So will they be getting cross with people, particularly those who fall into the category of bad guests? "If we spot any bad behaviour, then yes," says Ryan, firmly. "I've been at dinner parties where people have pitched up at the door an hour and a half late, pissed, with an uninvited guest in tow. The best-planned party can be ruined by the guests."

Parties at home are undergoing a revival, they say, due to the smoking ban, the cost of going out, difficulties in getting babysitters and taxis, and young couples settling in far-flung suburbs surrounded by other people their age.

Both women say they would prefer to host a party or go to someone else's rather than crowd into "overpacked and overpriced pubs" to meet friends. But hosting the event can be fraught with fear. "If people try too hard, or panic, then it's not going to work. What a party is about is giving your guests a really good time.
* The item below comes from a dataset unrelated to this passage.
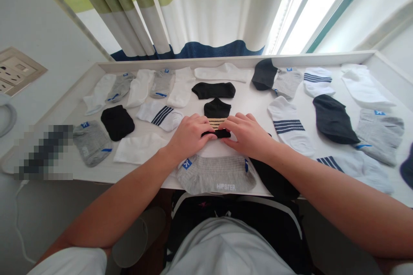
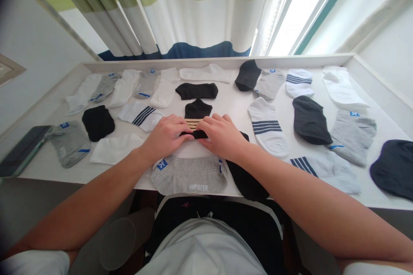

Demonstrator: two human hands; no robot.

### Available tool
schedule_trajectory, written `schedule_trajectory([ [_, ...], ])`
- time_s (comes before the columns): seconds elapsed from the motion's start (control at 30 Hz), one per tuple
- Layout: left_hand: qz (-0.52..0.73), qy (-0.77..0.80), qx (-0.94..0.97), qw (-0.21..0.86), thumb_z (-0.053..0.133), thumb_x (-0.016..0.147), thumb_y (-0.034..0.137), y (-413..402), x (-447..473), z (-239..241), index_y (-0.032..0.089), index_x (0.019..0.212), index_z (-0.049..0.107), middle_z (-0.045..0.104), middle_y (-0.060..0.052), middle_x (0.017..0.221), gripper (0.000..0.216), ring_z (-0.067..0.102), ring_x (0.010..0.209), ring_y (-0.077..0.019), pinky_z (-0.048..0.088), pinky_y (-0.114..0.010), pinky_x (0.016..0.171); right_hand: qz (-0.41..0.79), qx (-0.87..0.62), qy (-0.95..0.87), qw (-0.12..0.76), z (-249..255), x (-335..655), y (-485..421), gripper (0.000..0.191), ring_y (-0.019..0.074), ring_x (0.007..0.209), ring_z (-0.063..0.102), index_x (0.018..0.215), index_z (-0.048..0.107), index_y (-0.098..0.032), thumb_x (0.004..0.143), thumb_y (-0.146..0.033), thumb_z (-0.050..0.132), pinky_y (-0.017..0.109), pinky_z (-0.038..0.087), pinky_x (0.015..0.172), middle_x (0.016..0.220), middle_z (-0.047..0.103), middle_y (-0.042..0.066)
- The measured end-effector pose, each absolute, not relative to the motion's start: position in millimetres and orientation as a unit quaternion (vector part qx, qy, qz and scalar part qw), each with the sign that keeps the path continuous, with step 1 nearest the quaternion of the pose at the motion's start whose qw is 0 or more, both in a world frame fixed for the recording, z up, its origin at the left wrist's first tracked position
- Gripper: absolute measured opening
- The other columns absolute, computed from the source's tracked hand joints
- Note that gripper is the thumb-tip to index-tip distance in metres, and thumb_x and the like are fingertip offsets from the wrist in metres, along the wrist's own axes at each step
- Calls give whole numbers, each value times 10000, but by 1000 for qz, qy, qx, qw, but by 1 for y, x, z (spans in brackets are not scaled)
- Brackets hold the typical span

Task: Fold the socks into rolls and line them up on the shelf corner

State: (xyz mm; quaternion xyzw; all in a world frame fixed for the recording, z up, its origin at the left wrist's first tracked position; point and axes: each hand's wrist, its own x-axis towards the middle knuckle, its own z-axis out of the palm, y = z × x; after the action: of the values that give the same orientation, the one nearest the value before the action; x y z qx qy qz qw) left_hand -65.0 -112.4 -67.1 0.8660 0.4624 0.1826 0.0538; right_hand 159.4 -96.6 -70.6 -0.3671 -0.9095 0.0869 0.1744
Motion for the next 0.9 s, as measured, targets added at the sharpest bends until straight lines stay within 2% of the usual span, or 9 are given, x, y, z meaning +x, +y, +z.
schedule_trajectory([
  [0.1,182,463,866,56,746,925,291,-112,-65,-67,214,932,794,737,-36,963,91,618,950,-242,453,-402,824,75,-359,-914,173,-69,159,-97,204,257,975,553,1127,691,-226,925,-243,710,373,296,803,1054,711,69],
  [0.3,170,470,865,49,740,929,325,-114,-65,-65,213,942,780,740,-44,983,119,623,967,-248,449,-400,839,79,-362,-917,150,-69,157,-95,108,244,946,545,1047,717,-206,986,-248,639,372,285,791,1010,712,65],
  [0.47,172,469,865,48,793,879,358,-115,-65,-63,224,1077,755,743,-51,1037,242,625,974,-256,449,-395,843,100,-362,-916,141,-70,156,-93,159,251,967,553,1088,728,-210,1010,-266,602,371,291,795,1005,712,73],
  [0.7,165,461,870,56,746,918,309,-115,-65,-65,236,1048,770,735,-47,1032,152,621,981,-248,443,-394,849,117,-371,-911,141,-68,156,-95,173,245,944,547,1070,724,-210,1014,-280,576,370,300,795,997,697,73],
  [0.9,164,465,868,59,712,944,301,-114,-64,-66,229,1053,774,729,-51,1015,144,618,979,-252,445,-398,843,97,-364,-910,175,-71,159,-97,225,255,977,550,1170,678,-224,955,-289,672,366,304,807,1083,684,70],
])
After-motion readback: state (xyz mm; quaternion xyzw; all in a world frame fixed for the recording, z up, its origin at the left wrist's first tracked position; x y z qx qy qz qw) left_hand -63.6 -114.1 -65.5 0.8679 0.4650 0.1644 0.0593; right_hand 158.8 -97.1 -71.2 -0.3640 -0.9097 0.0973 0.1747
So there's no point in insisting guests drink really good wine when really they'd rather have a few cans of lager," Ryan says.

Ryan and Byrne are best known as the women behind two of the Westlife weddings - Bryan McFadden and Kerry Katona's marriage in 2002 and Nicky Byrne and Georgina Ahern's Hello!-magazine-dominated event in the French village of Gallardon, in 2003. "Things such as the elements, over which you have no control, can be a real problem. With Nicky and Georgina's wedding, who would have thought in August the problem in Dublin would be fog and the problem in France would be 42-degree heat? Fog stopped the flights from Dublin, and then on the other side we had to find air-conditioning units and bring in the Red Cross at one point," Byrne says.
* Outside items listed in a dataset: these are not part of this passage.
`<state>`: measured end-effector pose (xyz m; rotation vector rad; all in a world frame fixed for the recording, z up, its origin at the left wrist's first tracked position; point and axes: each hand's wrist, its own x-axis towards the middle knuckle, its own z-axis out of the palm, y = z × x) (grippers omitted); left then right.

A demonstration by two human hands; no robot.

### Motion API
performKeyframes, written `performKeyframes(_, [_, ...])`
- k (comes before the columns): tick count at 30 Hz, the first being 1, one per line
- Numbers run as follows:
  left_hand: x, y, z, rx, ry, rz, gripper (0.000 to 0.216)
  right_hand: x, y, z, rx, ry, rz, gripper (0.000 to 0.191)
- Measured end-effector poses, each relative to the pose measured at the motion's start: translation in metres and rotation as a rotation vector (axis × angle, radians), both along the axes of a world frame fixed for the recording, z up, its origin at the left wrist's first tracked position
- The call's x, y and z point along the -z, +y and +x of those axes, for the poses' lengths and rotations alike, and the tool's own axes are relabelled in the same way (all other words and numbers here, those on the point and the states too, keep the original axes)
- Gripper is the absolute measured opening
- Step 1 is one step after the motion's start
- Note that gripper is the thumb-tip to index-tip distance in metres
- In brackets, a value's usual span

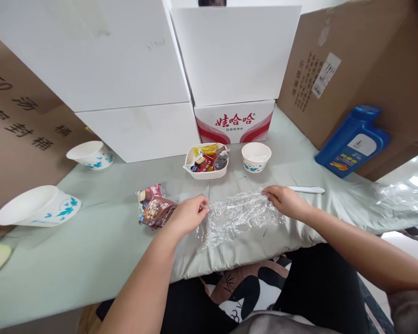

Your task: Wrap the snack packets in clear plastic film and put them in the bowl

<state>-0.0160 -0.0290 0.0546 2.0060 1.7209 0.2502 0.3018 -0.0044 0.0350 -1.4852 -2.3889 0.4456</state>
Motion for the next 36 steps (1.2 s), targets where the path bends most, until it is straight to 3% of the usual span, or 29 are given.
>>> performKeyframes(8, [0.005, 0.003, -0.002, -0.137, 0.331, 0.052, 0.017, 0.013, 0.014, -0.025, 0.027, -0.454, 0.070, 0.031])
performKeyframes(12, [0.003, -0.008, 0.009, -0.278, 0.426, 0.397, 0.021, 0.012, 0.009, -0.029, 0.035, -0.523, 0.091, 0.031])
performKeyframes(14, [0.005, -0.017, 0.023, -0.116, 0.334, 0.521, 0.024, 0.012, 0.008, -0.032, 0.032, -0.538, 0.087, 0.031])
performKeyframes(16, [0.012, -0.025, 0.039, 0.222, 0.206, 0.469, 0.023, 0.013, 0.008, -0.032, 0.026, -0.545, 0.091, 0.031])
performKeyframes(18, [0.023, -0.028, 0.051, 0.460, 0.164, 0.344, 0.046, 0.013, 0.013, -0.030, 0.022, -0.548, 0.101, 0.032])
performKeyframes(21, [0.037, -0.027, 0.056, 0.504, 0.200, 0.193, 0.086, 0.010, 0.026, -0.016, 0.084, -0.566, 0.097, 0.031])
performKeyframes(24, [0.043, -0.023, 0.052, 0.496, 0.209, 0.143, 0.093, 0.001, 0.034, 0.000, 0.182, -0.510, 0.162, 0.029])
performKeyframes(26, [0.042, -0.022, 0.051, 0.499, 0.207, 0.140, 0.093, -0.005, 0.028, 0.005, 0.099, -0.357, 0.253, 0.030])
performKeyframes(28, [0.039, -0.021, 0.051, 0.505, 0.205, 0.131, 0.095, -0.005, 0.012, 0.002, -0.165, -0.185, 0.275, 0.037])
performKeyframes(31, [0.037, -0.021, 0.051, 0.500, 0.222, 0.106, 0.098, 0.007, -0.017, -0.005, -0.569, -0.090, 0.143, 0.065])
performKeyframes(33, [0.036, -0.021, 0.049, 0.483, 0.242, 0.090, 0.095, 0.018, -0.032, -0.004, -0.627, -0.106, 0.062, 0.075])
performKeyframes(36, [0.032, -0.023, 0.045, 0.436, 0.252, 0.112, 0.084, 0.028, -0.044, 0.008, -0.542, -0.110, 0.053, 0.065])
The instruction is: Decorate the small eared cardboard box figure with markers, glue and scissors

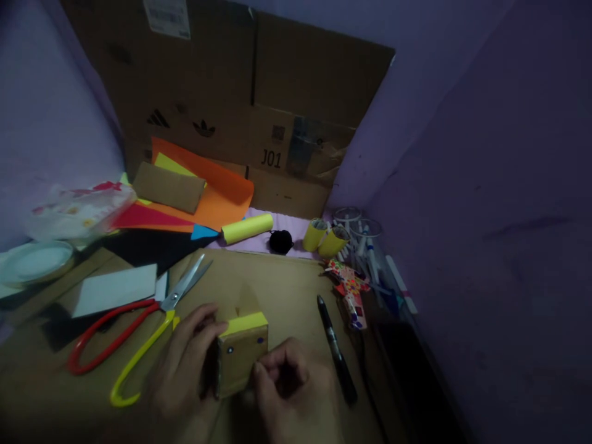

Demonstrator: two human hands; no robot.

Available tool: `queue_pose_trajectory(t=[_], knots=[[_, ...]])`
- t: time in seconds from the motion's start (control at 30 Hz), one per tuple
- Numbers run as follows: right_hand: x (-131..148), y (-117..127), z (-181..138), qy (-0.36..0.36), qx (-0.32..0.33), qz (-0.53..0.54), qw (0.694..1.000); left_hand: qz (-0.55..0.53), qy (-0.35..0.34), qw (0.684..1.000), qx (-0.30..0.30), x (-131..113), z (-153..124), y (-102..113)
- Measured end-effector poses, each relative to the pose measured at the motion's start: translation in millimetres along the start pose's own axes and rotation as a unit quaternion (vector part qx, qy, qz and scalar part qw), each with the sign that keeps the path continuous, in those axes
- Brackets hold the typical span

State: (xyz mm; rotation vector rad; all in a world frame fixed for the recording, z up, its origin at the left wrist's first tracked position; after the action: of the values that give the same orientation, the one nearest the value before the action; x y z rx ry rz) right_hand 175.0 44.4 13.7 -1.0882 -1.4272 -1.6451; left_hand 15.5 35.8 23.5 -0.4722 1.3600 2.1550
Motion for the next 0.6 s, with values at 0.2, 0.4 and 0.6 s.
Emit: queue_pose_trajectory(t=[0.2,0.4,0.6], knots=[[-17,-6,3,-0.073,0.012,0.149,0.986,-0.042,0.062,0.995,0.071,10,3,-8],[-17,-8,8,-0.063,0.026,0.168,0.984,-0.074,0.107,0.984,0.119,16,2,-16],[-6,-1,4,-0.039,-0.008,0.089,0.995,-0.078,0.090,0.987,0.108,14,2,-13]])
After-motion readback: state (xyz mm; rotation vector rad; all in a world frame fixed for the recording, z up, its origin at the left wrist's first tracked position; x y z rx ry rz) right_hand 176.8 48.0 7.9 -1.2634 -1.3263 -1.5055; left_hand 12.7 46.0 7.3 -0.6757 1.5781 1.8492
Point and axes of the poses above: each hand's wrist, its own z-axis towards the middle knuckle, its own y-axis out of the back of the hand, x = y × z, the point moved 8 cm from there along z, towards the middle knuckle, and after that the axes turned 11 degrees about y, right-handed, at the moved point
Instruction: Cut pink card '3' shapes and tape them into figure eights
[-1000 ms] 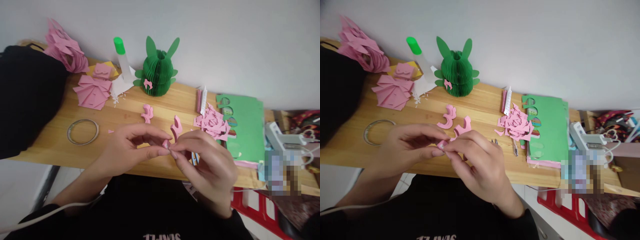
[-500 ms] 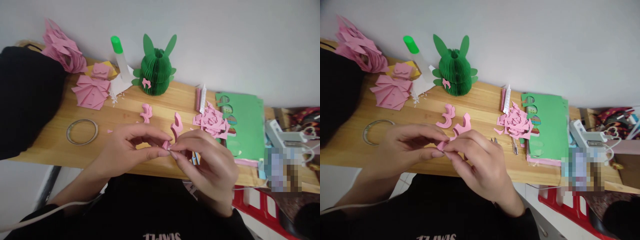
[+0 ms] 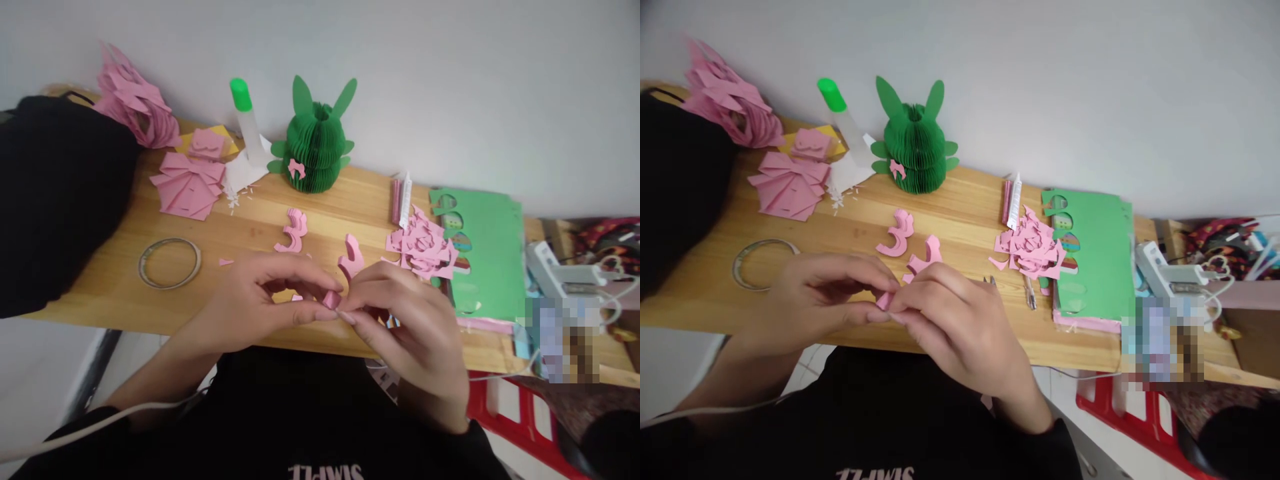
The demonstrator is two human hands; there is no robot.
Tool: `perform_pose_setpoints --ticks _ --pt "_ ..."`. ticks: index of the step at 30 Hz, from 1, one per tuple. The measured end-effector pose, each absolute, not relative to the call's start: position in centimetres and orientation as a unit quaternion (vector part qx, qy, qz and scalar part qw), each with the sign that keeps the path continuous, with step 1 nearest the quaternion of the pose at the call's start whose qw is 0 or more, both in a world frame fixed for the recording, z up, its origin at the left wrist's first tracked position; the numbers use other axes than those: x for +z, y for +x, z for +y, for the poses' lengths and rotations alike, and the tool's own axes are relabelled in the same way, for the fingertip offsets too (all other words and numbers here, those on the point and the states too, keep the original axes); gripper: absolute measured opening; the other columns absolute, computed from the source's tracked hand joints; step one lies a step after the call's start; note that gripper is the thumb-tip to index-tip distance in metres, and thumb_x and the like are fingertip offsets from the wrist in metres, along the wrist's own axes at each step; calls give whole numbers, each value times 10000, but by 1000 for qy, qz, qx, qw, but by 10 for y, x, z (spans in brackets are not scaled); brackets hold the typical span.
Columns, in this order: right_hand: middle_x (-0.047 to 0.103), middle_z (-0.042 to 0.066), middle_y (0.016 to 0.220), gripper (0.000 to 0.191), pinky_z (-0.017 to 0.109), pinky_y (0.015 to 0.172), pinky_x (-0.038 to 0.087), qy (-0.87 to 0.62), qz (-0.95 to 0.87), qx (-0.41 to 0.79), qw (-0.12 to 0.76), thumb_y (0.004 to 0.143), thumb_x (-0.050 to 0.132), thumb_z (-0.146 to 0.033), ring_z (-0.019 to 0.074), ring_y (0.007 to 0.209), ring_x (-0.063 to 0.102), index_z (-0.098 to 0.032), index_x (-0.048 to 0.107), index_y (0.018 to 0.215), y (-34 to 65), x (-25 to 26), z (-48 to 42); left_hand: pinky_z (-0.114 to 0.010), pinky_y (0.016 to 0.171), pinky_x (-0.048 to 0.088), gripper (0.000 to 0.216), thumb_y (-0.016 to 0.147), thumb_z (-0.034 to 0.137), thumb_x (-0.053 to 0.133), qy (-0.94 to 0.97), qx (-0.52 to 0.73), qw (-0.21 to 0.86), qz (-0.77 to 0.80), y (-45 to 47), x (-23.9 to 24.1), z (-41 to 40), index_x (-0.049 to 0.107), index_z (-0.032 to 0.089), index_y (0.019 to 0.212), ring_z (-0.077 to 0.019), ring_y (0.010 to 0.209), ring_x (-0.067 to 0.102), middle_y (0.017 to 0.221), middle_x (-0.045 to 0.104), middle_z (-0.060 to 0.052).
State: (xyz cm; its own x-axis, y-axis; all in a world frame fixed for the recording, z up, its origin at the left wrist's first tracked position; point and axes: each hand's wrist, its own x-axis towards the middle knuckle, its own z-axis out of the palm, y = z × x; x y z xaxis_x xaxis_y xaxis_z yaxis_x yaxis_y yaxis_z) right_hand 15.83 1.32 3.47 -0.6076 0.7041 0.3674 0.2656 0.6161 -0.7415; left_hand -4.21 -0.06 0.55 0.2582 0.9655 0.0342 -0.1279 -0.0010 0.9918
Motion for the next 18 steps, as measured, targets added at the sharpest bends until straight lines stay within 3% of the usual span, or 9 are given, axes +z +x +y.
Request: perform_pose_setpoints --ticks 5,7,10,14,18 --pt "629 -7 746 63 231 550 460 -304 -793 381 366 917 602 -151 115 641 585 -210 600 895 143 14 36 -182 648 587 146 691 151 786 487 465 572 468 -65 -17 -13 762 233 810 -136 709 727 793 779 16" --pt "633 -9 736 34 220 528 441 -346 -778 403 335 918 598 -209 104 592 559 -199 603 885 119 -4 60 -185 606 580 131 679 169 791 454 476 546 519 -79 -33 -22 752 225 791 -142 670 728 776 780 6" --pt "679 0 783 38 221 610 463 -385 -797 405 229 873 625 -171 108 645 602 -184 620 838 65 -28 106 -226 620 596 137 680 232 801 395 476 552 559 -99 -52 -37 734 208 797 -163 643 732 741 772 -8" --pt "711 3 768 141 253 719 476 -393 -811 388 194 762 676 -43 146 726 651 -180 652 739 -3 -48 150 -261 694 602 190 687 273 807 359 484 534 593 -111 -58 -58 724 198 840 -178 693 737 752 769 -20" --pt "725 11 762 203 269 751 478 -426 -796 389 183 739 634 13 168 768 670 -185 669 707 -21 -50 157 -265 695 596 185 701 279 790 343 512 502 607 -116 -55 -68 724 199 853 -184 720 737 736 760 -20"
"I won't do weddings any more," Ryan says. "Not because of those two, but if something goes wrong at an event, you fix it and move on. If something goes wrong at a wedding, you have ruined" - and here she adopts a Hammer House of Horror voice - "the best day of their lives."

They expect the show to provoke a large element of Schadenfreude from an audience enjoying a peek inside people's lives and homes from the safety of their sofas. "Realistically, out of every half-hour programme there's only going to be five minutes of us, because it's about the people who are taking that kind of leap, not only to throw a party but to throw a party on national television."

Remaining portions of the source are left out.